• Exercise: Set the entries down once more, exactly as they are worded.

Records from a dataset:
▬▬▬▬▬▬
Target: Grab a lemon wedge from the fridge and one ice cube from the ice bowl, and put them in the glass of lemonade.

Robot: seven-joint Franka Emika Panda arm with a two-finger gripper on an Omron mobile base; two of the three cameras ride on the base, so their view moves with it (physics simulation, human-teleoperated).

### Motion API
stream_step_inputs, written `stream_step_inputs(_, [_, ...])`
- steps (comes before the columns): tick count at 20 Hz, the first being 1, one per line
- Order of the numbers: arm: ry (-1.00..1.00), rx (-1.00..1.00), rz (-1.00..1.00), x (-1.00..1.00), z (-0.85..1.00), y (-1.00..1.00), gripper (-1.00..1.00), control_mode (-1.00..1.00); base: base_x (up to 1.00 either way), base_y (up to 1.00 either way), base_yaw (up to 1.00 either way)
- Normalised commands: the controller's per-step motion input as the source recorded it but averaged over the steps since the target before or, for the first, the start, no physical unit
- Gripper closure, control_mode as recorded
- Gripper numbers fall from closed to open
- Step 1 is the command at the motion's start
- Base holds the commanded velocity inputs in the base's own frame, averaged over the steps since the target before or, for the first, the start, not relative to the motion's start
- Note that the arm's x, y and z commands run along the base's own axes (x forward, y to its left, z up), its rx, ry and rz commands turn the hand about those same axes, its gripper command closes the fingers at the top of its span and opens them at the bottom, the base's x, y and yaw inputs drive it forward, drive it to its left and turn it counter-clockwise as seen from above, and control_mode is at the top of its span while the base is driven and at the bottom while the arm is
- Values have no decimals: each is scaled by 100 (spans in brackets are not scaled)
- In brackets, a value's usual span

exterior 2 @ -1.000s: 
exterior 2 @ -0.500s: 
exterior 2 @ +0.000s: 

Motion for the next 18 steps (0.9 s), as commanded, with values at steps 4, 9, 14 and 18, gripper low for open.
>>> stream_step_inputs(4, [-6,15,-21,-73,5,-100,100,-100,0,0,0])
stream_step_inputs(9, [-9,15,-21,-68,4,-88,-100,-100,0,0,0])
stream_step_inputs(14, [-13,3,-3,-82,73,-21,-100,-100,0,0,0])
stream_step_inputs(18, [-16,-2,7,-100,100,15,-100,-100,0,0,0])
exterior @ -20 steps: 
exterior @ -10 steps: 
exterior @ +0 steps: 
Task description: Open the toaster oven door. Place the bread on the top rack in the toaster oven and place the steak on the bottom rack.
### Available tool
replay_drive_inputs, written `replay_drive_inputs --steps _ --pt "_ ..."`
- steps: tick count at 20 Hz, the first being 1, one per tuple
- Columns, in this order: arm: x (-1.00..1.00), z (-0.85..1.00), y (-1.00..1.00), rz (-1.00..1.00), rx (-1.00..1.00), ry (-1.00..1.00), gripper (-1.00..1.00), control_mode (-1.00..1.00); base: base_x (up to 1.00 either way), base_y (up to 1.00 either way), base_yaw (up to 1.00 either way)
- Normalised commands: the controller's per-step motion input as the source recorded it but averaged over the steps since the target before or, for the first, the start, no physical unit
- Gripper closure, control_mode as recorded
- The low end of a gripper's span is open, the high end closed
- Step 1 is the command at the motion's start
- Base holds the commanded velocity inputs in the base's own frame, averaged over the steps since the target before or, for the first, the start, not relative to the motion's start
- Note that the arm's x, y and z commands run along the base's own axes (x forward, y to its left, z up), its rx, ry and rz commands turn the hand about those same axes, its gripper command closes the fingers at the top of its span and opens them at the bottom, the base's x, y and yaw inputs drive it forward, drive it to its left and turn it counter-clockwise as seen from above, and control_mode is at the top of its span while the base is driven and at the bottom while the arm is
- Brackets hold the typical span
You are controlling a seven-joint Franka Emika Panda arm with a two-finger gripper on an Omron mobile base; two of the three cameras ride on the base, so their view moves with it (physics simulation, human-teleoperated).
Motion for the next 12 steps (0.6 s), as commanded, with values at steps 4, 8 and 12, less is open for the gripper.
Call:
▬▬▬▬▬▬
• Answer to the exercise:
Target: Grab a lemon wedge from the fridge and one ice cube from the ice bowl, and put them in the glass of lemonade.

Robot: seven-joint Franka Emika Panda arm with a two-finger gripper on an Omron mobile base; two of the three cameras ride on the base, so their view moves with it (physics simulation, human-teleoperated).

### Motion API
stream_step_inputs, written `stream_step_inputs(_, [_, ...])`
- steps (comes before the columns): tick count at 20 Hz, the first being 1, one per line
- Order of the numbers: arm: ry (-1.00..1.00), rx (-1.00..1.00), rz (-1.00..1.00), x (-1.00..1.00), z (-0.85..1.00), y (-1.00..1.00), gripper (-1.00..1.00), control_mode (-1.00..1.00); base: base_x (up to 1.00 either way), base_y (up to 1.00 either way), base_yaw (up to 1.00 either way)
- Normalised commands: the controller's per-step motion input as the source recorded it but averaged over the steps since the target before or, for the first, the start, no physical unit
- Gripper closure, control_mode as recorded
- Gripper numbers fall from closed to open
- Step 1 is the command at the motion's start
- Base holds the commanded velocity inputs in the base's own frame, averaged over the steps since the target before or, for the first, the start, not relative to the motion's start
- Note that the arm's x, y and z commands run along the base's own axes (x forward, y to its left, z up), its rx, ry and rz commands turn the hand about those same axes, its gripper command closes the fingers at the top of its span and opens them at the bottom, the base's x, y and yaw inputs drive it forward, drive it to its left and turn it counter-clockwise as seen from above, and control_mode is at the top of its span while the base is driven and at the bottom while the arm is
- Values have no decimals: each is scaled by 100 (spans in brackets are not scaled)
- In brackets, a value's usual span

exterior 2 @ -1.000s: 
exterior 2 @ -0.500s: 
exterior 2 @ +0.000s: 

Motion for the next 18 steps (0.9 s), as commanded, with values at steps 4, 9, 14 and 18, gripper low for open.
>>> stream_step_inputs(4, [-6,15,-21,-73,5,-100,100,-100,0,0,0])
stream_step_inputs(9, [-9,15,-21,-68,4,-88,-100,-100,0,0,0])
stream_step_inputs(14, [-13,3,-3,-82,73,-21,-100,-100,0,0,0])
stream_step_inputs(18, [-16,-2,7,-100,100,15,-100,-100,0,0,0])
exterior @ -20 steps: 
exterior @ -10 steps: 
exterior @ +0 steps: 
Task description: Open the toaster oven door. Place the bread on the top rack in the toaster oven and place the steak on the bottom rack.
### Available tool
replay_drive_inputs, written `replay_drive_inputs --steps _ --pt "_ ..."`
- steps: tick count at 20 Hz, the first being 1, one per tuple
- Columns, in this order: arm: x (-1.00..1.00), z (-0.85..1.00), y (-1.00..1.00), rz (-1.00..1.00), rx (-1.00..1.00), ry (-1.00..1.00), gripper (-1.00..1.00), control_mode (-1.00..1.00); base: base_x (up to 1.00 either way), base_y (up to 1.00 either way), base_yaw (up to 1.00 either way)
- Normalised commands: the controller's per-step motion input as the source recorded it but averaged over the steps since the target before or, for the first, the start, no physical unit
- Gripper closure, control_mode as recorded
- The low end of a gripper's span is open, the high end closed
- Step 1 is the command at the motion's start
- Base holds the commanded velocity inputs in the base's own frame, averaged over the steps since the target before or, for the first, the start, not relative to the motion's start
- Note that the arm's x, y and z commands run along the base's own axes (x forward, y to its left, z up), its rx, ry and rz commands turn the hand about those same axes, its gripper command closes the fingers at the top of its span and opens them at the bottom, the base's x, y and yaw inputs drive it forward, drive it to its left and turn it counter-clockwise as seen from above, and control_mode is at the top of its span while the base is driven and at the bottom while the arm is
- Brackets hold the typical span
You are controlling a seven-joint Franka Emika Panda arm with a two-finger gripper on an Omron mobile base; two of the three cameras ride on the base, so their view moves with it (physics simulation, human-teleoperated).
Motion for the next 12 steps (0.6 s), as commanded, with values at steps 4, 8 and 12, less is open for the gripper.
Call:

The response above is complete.